By: BREATHE LA

Over the last decade, e-cigarette usage or “vaping” has become a phenomenon among teenagers and young adults. Advertised as “less harmful than smoking,” vaping devices are affordable, easy to use, and don’t contain tobacco like traditional cigarettes. But this “safe” alternative to cigarette smoking has plenty of risks of its own, including respiratory and cardiovascular disease, cancer, damages to hormonal development, and addiction. Its exponential rise in popularity in recent years should not be overlooked; instead, youths should be made aware of the dangerous health implications vaping brings.  

People get hooked on vaping the same reason they do smoking cigarettes: nicotine. Nicotine is a highly addictive chemical that resides in tobacco. Once inhaled, nicotine enters the bloodstream and brain. The regular consumption of nicotine leads to both an increased tolerance and a reliance on it to achieve normal brain function. At that point it’s an addiction. 

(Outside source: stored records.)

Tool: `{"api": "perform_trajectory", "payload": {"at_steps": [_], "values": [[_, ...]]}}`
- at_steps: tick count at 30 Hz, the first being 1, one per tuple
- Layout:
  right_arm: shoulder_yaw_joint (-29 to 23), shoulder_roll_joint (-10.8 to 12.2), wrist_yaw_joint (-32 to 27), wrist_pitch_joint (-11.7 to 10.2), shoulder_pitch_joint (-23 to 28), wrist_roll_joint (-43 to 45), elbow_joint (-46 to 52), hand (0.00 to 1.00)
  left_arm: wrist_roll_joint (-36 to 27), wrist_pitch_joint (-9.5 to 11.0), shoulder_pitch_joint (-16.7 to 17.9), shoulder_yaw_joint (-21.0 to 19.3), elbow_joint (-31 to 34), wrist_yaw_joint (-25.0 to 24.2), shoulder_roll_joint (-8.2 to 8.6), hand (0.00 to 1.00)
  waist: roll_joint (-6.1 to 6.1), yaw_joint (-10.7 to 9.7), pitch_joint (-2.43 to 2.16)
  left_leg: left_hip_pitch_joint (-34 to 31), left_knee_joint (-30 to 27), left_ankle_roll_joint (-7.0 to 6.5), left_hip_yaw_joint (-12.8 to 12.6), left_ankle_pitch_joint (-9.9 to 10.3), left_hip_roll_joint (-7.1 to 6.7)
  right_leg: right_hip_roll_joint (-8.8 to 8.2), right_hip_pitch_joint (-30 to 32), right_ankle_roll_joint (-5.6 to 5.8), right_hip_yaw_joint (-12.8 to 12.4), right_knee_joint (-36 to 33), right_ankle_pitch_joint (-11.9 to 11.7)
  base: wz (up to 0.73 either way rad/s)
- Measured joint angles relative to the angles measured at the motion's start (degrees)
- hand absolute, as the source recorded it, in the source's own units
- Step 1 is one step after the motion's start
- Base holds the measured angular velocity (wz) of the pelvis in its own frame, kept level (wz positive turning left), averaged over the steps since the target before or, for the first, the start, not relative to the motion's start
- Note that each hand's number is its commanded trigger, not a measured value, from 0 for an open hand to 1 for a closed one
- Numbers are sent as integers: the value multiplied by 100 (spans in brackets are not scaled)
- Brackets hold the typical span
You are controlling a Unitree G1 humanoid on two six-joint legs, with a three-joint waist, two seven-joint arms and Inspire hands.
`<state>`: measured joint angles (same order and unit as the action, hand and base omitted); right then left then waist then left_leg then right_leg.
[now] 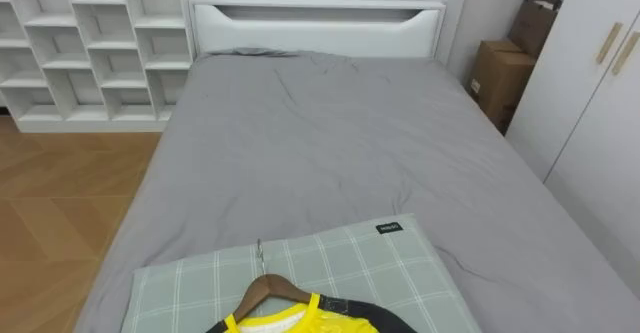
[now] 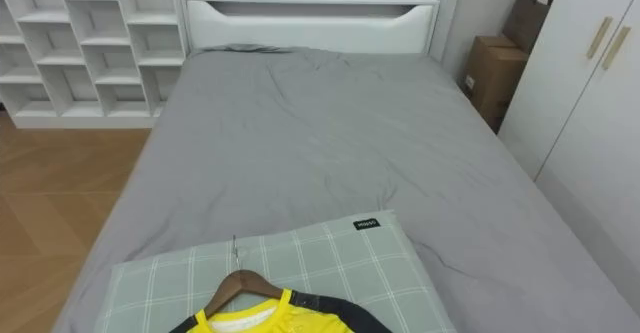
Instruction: Hang clothes
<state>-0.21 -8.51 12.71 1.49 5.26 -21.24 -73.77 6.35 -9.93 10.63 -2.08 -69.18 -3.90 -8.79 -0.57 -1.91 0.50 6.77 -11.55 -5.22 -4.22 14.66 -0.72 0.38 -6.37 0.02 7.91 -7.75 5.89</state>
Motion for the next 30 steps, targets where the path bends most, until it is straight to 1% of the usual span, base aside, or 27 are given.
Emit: {"api": "perform_trajectory", "payload": {"at_steps": [8, 13, 18, 23, 26, 30], "values": [[-14, -1, -1, -12, 7, 30, 27, 0, -1, 78, 12, -4, 71, 84, 2, 0, 37, 10, -30, 0, -9, 0, 3, 0, 0, -3, -4, 0, 9, -5, 0, 0], [-121, -2, 14, -13, 48, 14, 81, 0, 1, 124, 20, -22, 72, 107, 13, 0, 38, 14, -26, 0, -8, 0, 6, 0, 0, -4, -3, 0, 6, -4, 0, 0], [-122, -9, 6, -17, 44, 27, 52, 0, -32, 129, 41, -112, 70, 114, 13, 0, 34, 14, -26, 13, -7, 0, 6, -1, 0, -5, -17, 0, 14, -3, 0, 0], [-122, -8, 0, -11, 45, 31, 15, 0, -124, 128, 67, -135, 65, 234, 16, 0, 50, 22, -13, 90, 8, -1, 9, 1, -1, -5, -89, 1, 15, -3, 0, 0], [-174, -5, 5, -9, 34, 117, 1, 0, -125, 128, 84, -235, 64, 297, 33, 0, 59, 29, -7, 84, 8, -2, 15, 2, -2, -7, -84, 1, 19, -2, 1, 0], [-167, -6, 22, 28, 40, 134, -2, 0, -126, 127, 153, -298, 62, 357, 44, 0, 70, 44, -6, 68, 5, 0, 100, 4, -9, -9, -92, -3, 91, -2, 4, 7]]}}
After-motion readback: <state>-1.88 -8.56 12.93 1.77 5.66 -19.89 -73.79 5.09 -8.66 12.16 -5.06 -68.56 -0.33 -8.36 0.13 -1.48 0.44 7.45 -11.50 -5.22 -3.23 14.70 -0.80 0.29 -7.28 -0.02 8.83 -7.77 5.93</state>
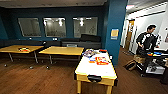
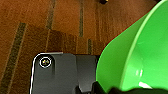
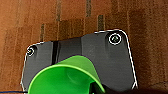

Of the many different vaping products, the most popular is Juul. Founded in 2015, Juul sold “starter kits” that contained a Juul vaping device (which looks like a long USB drive), a charging base, and four Juul “pods,” each with different flavors each Juul pod contains as much nicotine as a pack of cigarettes.  

While Juul devices used easy to insert flavor pods, other companies developed products that required filling a vaping device with a flavored “juice.”  After criticism and lawsuits against Juul for its product marketing that appeared to directly target youth and teens with bright colors, sweet flavors, and ads placed on internet sites that teens frequented, Juul stopped producing most flavored pods.  The FDA soon followed with a rule prohibiting pre-filled flavored vape pods that snap into vapes like Juul devices, except for menthol or tobacco flavors.   

But there was no restriction on refillable vapes, or on disposable vapes, which at that point, the popularity increased for disposable vapes that come pre-charged and pre-filled with high-potency nicotine juice in kid-friendly flavors. 

As a result, disposable vapes (with brands such as Puff Bar and Posh) are available for as little as ten dollars each and are growing in popularity among teens.    

What makes vaping so attractive to young users? Primarily it is the wide variety of fruit and candy flavors. Vapers can taste the flavor of their e-cigarette when they take a hit, which makes the experience that much more satisfying. But don’t be fooled; no matter the brand, flavor, or nicotine strength, nothing about these sleek, discreet devices is safe. But the effects on their health, even if used for a short time, can be irreversible. 

Juul and other e-cigarette companies have also targeted cigarette smokers to switch to e-cigarettes as a “healthier” alternative.  While e-cigarettes do not have the tobacco-smell, it is not altogether clear that there are fewer harms. E-cigarettes have not been around long enough to understand their long-term health effects, and how they compare to the harms caused by tobacco smoking. But the primary component in e-cigarettes is nicotine, an addictive substance that is highly toxic. It increases blood pressure and spikes a user’s adrenaline, increasing heart rate the risk of a heart attack.  Recent research suggests a link between e-cigarette use and asthma, other chronic lung diseases, and cardiovascular disease. E-cigarettes contain numerous chemicals such as volatile organic compounds, heavy metals including nickel, tin and lead, and flavorants such as diacetyl, which has been linked to serious lung disease. 

And as for being an effective way to quit smoking, a recent study found most people who took up using e-cigarettes to quit smoking ended up continuing to smoke both traditional cigarettes and e-cigarettes. 

As we have known for many years, inhaling anything but fresh air can, over time, harm the lungs.  The aerosols emitted from e-cigarettes are not water vapor.  They contain toxic substances — notably propylene glycol (used in paint solvent) and vegetable glycerin (used in skin moisturizer) — that irritate the lungs. Constant irritation leads to the inflammation of air sacs, which are crucial for oxygen flow. Vapers may experience coughing, wheezing, shortness of breath, and exhaustion in the short term.  

According to the Centers for Disease Control and Prevention (CDC), vaping products have caused 2,807 hospitalizations or deaths in the United States as of February 2020. The illness has been named EVALI or E-cigarette or Vaping Product Use-Associated Lung Injuries. According to Yale Medicine, health experts and investigators are yet to find what ingredient(s) in vaping products directly lead to EVALI cases.  

Despite the growing evidence that vaping can be harmful to one’s health, the vast majority of people, particularly youths, keep doing it, because if they do not feel the effects in their body or in their head, it’s as if no harm is being done. What young Americans need to comprehend is that the reality is quite the opposite. Vaping quite literally poisons the body, and if you don’t quit now, it’s only going to get worse.